| Title |
Control System Design for Maglev Conveyor Systems with Time-Delay Via Reinforcement Learning |
| Authors |
노수영(Soo-Young Noh) ; 김창현(Chang-Hyun Kim) |
| DOI |
https://doi.org/10.5370/KIEE.2025.74.2.353 |
| Keywords |
Maglev Conveyor System; Reinforcement Learning; Deep Deterministic Policy Gradient; Time Delay Compensation; Noise and Disturbance Rejection |
| Abstract |
Magnetic levitation conveyor systems enable frictionless and contamination-free transport, making them suitable for sensitive environments such as semiconductor cleanrooms. However, their inherent nonlinearities, along with uncertainties such as noise, disturbances, and time delays, pose significant challenges to conventional controllers.

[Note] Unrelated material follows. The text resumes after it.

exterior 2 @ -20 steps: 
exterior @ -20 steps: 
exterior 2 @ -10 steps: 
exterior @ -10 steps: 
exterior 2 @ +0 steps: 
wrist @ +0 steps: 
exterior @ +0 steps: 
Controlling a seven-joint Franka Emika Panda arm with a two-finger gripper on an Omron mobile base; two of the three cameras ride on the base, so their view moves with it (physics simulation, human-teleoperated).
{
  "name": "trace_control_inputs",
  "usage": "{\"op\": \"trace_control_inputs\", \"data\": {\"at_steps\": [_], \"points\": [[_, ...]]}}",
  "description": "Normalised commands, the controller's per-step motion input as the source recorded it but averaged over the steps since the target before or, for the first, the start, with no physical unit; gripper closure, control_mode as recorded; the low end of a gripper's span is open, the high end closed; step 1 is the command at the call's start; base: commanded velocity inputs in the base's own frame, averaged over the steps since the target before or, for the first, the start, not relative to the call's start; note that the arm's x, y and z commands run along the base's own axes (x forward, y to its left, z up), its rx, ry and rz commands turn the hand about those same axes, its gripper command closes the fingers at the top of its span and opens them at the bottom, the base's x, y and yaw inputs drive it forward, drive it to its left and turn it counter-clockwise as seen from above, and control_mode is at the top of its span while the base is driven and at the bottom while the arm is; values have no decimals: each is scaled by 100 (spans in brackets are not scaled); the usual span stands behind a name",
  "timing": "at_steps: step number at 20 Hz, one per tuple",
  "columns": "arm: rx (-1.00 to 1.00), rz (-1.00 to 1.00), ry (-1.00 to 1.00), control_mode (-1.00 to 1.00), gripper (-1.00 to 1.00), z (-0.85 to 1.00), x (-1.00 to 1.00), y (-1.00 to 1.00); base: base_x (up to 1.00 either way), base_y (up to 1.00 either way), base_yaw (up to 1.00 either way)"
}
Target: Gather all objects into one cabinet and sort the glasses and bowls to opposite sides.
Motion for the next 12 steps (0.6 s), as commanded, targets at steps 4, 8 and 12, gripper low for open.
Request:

To overcome these limitations, this study proposes a reinforcement learning based control strategy utilizing the deep deterministic policy gradient algorithm, selected for its effectiveness in handling continuous state-action spaces and learning stable control policies in complex nonlinear environments. The developed reinforcement learning based controller is designed to handle the system’s nonlinear dynamics and various uncertainties more effectively than traditional PID controller. Simulation results demonstrate that the proposed controller not only produces smoother transient responses and robust steady-state performance but also maintains stable operation under time delays. The proposed controller is applicable to magnetic levitation systems with various uncertainties. |